In the following discussion, ROSIS data were used as an illustrative example. This data set combination is representative of the remaining data sets as due to its similarity with some classes. We first use SVM classifier on the University of Pavia image data set. The resultant graph presents a misleading clustering condition, and consequently leads to an unfaithful joint manifold. Subsequently, as seen in the example in
Table 5, some misclassified samples are observed, e.g., for classes 2 and 4. It can be seen that the two classes, i.e., Meadow (Class 2) and Bare_soil (Class 4), exhibit significant confusion. Samples of Class 2 from the source image and samples of Class 4 from the target image are difficult to discriminate since the two features are very similar, which can also be validated by the confusion matrix in
Table 4. The separation of these two classes is clearer in the latent space provided by the proposed method. The same trend is observed for Classes 3 and 4 of the data, as well as these two class pairs of the Class 3 and Class 2. The Asphalt (Class 1) and Brick (Class 6) land cover types also show some confusion.
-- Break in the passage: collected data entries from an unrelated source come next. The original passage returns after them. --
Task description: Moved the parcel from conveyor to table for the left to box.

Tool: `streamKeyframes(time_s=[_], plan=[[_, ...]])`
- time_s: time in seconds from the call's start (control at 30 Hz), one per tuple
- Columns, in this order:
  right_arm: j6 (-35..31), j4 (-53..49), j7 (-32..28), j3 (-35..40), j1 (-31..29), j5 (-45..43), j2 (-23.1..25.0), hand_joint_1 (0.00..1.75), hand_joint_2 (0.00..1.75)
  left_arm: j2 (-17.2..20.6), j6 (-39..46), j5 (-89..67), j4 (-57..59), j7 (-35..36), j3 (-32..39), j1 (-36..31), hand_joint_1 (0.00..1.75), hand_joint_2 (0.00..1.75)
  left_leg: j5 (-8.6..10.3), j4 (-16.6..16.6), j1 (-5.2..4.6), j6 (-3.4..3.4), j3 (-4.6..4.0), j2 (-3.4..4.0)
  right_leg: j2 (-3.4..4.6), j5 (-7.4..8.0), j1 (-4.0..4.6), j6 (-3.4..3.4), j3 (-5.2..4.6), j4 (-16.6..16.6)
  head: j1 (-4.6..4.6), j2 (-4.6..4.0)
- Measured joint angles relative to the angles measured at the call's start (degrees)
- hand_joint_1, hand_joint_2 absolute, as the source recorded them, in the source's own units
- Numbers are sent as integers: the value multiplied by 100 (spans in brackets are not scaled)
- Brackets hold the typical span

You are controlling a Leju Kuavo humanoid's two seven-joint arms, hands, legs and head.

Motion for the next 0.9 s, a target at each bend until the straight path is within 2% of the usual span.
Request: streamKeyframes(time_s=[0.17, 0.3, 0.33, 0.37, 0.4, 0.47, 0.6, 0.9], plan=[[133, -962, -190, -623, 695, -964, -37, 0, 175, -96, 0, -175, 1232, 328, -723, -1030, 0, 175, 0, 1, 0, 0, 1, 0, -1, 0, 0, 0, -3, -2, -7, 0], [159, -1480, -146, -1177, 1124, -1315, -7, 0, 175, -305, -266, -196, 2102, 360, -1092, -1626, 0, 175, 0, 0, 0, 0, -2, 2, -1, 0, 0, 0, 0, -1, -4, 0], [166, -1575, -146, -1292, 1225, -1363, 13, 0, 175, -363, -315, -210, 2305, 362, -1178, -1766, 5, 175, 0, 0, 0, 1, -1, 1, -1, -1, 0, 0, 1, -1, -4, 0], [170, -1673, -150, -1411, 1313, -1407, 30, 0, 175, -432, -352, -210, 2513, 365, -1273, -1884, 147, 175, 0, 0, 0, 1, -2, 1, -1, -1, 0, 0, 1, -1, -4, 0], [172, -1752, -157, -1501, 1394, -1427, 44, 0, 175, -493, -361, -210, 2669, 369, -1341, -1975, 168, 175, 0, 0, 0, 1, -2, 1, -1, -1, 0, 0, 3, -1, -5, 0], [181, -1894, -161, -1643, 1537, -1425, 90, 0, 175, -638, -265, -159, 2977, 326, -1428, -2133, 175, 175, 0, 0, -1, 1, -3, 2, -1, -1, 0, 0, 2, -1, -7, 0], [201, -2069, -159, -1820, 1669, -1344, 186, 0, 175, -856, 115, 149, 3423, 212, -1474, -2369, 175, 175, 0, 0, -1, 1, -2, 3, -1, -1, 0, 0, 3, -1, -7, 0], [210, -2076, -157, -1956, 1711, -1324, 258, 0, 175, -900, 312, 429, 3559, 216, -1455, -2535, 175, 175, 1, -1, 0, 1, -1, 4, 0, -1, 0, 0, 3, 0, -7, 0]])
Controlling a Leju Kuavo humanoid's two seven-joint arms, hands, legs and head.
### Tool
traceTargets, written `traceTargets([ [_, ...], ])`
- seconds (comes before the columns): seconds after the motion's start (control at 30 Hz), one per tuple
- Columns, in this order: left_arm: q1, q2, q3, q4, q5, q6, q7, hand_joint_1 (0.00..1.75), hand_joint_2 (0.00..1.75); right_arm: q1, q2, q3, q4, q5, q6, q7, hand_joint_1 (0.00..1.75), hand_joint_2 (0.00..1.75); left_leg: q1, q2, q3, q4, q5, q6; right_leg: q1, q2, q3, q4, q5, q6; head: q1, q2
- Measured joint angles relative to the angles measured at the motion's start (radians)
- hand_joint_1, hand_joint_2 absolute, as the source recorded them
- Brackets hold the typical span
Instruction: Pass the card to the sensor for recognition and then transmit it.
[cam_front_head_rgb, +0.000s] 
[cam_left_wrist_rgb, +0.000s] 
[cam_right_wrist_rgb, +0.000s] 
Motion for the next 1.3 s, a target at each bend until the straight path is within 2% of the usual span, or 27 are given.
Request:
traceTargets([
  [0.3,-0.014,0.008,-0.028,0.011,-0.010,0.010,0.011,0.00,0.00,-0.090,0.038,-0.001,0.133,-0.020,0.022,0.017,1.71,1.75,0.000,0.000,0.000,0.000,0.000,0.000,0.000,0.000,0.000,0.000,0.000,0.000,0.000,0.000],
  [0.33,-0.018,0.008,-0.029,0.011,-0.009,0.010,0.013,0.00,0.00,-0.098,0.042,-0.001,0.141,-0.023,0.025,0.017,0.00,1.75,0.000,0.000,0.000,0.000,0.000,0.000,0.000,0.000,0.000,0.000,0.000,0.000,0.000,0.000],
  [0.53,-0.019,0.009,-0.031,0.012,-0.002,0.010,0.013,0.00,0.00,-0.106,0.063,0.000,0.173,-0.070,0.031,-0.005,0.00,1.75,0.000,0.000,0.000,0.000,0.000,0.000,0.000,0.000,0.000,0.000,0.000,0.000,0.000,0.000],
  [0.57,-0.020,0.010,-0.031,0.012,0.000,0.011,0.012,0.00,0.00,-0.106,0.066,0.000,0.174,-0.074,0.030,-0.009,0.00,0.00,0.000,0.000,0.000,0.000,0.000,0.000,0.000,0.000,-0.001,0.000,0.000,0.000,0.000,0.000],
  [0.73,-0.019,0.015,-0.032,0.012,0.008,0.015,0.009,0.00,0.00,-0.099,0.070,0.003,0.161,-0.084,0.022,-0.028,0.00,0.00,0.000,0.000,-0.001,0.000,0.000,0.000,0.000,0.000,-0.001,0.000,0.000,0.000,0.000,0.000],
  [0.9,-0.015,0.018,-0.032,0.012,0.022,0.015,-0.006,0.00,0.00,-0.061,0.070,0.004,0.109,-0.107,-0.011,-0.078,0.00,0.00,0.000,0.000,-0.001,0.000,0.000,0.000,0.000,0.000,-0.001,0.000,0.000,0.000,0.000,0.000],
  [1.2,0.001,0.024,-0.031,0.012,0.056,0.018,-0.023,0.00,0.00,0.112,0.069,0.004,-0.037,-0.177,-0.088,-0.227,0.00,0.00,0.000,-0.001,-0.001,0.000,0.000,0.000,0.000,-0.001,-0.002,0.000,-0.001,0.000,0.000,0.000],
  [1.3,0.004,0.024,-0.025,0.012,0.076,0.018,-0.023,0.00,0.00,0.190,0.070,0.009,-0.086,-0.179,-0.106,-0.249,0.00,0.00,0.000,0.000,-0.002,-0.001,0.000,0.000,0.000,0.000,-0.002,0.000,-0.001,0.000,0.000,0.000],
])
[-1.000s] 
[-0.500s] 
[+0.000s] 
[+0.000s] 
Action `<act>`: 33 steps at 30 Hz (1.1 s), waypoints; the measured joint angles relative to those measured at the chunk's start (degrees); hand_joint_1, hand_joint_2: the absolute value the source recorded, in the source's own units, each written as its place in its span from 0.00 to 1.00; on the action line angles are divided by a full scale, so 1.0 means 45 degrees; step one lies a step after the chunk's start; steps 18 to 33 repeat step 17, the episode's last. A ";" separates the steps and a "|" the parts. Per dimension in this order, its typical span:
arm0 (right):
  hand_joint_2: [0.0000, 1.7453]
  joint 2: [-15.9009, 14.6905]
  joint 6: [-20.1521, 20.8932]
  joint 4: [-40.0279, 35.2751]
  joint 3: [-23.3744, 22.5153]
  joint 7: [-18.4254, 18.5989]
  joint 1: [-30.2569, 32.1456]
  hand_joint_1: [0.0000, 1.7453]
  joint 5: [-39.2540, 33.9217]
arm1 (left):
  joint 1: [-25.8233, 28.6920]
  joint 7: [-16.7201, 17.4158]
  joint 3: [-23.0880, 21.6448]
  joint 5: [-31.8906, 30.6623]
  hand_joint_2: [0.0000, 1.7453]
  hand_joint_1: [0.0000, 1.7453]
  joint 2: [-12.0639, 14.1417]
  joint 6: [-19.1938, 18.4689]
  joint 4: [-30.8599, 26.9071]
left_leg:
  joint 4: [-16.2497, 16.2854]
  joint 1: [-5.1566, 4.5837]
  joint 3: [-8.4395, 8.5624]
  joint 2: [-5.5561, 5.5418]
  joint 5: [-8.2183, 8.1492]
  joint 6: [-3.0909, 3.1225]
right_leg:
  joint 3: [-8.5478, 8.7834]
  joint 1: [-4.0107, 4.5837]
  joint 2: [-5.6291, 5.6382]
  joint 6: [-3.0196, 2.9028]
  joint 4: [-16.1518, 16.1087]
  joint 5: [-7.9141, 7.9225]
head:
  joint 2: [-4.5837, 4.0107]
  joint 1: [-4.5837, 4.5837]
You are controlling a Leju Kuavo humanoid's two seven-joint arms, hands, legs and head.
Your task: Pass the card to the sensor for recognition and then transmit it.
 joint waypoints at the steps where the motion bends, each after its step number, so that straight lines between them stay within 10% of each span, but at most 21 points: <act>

In addition to improvement of the classification accuracy, the proposed method also selects the most informative data points from these classes. Compared to the results given by the two baselines, TSVM provides higher overall accuracy. Among the ten common classes in the UOP data pair, classes 1, 2, 3, 4, 6 are difficult to discriminate within a single image because the classes are comprised of mixtures. Spectral changes and mixed spectral signatures make domain adaptation in these data pairs even more difficult. The Class 2/Class 4 pair exhibits the most confusion. As shown in
Figure 3, classes 2 and 4 from the source image (UOP) are very similar, and we can also observe that the spectral drifting of Class 2 is evident. Thus, many samples of Class 2 from the target image (COP) are misclassified as Class 4 when the training samples are only from the source image. The proposed method provides a significant improvement in the classification accuracy of Class 2.
Table 6 shows the confusion matrix obtained by using the TSVM algorithm. This method eliminates the confusion among some classes, and also exhibits a better accuracy in tree (Class 3), bare_soil (Class 4), bitumen (Class 5) and shadow (Class 7).